**Exercise directions**
Once the pictures are removed, restate the listing word for word.

Segment Open

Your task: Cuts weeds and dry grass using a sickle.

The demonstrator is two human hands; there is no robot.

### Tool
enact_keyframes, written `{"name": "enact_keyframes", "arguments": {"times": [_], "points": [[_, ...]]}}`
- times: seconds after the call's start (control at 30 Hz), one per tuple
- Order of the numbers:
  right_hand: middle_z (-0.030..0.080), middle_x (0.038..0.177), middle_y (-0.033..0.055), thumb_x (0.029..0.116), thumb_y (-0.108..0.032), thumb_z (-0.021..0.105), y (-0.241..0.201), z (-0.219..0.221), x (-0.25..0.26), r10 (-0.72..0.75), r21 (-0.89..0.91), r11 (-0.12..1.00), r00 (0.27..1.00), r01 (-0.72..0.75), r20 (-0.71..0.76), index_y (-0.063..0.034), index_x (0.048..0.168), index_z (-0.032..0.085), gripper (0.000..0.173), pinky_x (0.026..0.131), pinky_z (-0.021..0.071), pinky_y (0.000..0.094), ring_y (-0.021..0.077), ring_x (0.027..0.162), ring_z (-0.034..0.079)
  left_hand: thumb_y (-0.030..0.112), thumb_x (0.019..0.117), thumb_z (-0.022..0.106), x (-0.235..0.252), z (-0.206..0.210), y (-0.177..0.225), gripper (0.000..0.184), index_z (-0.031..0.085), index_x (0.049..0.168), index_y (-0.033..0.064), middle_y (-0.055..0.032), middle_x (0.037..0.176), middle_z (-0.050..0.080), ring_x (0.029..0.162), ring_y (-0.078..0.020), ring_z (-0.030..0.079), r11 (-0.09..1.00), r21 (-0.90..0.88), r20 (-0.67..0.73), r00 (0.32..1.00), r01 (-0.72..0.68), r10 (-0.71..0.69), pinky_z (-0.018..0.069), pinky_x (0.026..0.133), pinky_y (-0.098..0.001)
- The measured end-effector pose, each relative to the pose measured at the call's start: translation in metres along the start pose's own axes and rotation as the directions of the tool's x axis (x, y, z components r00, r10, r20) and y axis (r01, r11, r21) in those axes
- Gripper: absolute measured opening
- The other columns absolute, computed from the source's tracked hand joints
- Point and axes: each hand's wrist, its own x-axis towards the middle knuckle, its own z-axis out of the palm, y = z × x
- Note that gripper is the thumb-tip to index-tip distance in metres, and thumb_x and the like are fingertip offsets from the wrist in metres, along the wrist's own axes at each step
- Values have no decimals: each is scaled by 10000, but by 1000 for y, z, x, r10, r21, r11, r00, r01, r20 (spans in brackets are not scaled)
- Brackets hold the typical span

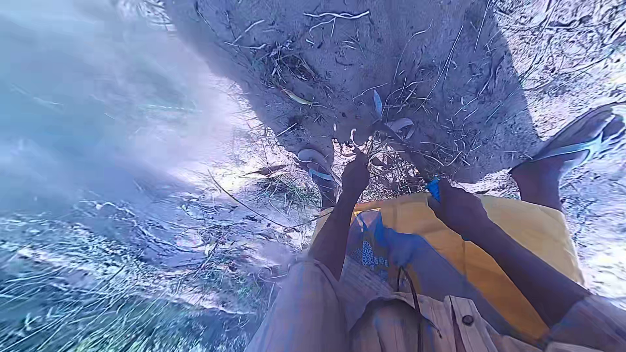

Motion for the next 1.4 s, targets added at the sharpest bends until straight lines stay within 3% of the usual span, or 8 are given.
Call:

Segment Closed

**Response box**
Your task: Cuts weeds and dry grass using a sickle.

The demonstrator is two human hands; there is no robot.

### Tool
enact_keyframes, written `{"name": "enact_keyframes", "arguments": {"times": [_], "points": [[_, ...]]}}`
- times: seconds after the call's start (control at 30 Hz), one per tuple
- Order of the numbers:
  right_hand: middle_z (-0.030..0.080), middle_x (0.038..0.177), middle_y (-0.033..0.055), thumb_x (0.029..0.116), thumb_y (-0.108..0.032), thumb_z (-0.021..0.105), y (-0.241..0.201), z (-0.219..0.221), x (-0.25..0.26), r10 (-0.72..0.75), r21 (-0.89..0.91), r11 (-0.12..1.00), r00 (0.27..1.00), r01 (-0.72..0.75), r20 (-0.71..0.76), index_y (-0.063..0.034), index_x (0.048..0.168), index_z (-0.032..0.085), gripper (0.000..0.173), pinky_x (0.026..0.131), pinky_z (-0.021..0.071), pinky_y (0.000..0.094), ring_y (-0.021..0.077), ring_x (0.027..0.162), ring_z (-0.034..0.079)
  left_hand: thumb_y (-0.030..0.112), thumb_x (0.019..0.117), thumb_z (-0.022..0.106), x (-0.235..0.252), z (-0.206..0.210), y (-0.177..0.225), gripper (0.000..0.184), index_z (-0.031..0.085), index_x (0.049..0.168), index_y (-0.033..0.064), middle_y (-0.055..0.032), middle_x (0.037..0.176), middle_z (-0.050..0.080), ring_x (0.029..0.162), ring_y (-0.078..0.020), ring_z (-0.030..0.079), r11 (-0.09..1.00), r21 (-0.90..0.88), r20 (-0.67..0.73), r00 (0.32..1.00), r01 (-0.72..0.68), r10 (-0.71..0.69), pinky_z (-0.018..0.069), pinky_x (0.026..0.133), pinky_y (-0.098..0.001)
- The measured end-effector pose, each relative to the pose measured at the call's start: translation in metres along the start pose's own axes and rotation as the directions of the tool's x axis (x, y, z components r00, r10, r20) and y axis (r01, r11, r21) in those axes
- Gripper: absolute measured opening
- The other columns absolute, computed from the source's tracked hand joints
- Point and axes: each hand's wrist, its own x-axis towards the middle knuckle, its own z-axis out of the palm, y = z × x
- Note that gripper is the thumb-tip to index-tip distance in metres, and thumb_x and the like are fingertip offsets from the wrist in metres, along the wrist's own axes at each step
- Values have no decimals: each is scaled by 10000, but by 1000 for y, z, x, r10, r21, r11, r00, r01, r20 (spans in brackets are not scaled)
- Brackets hold the typical span


Motion for the next 1.4 s, targets added at the sharpest bends until straight lines stay within 3% of the usual span, or 8 are given.
Call:

No additional work is needed on this exercise.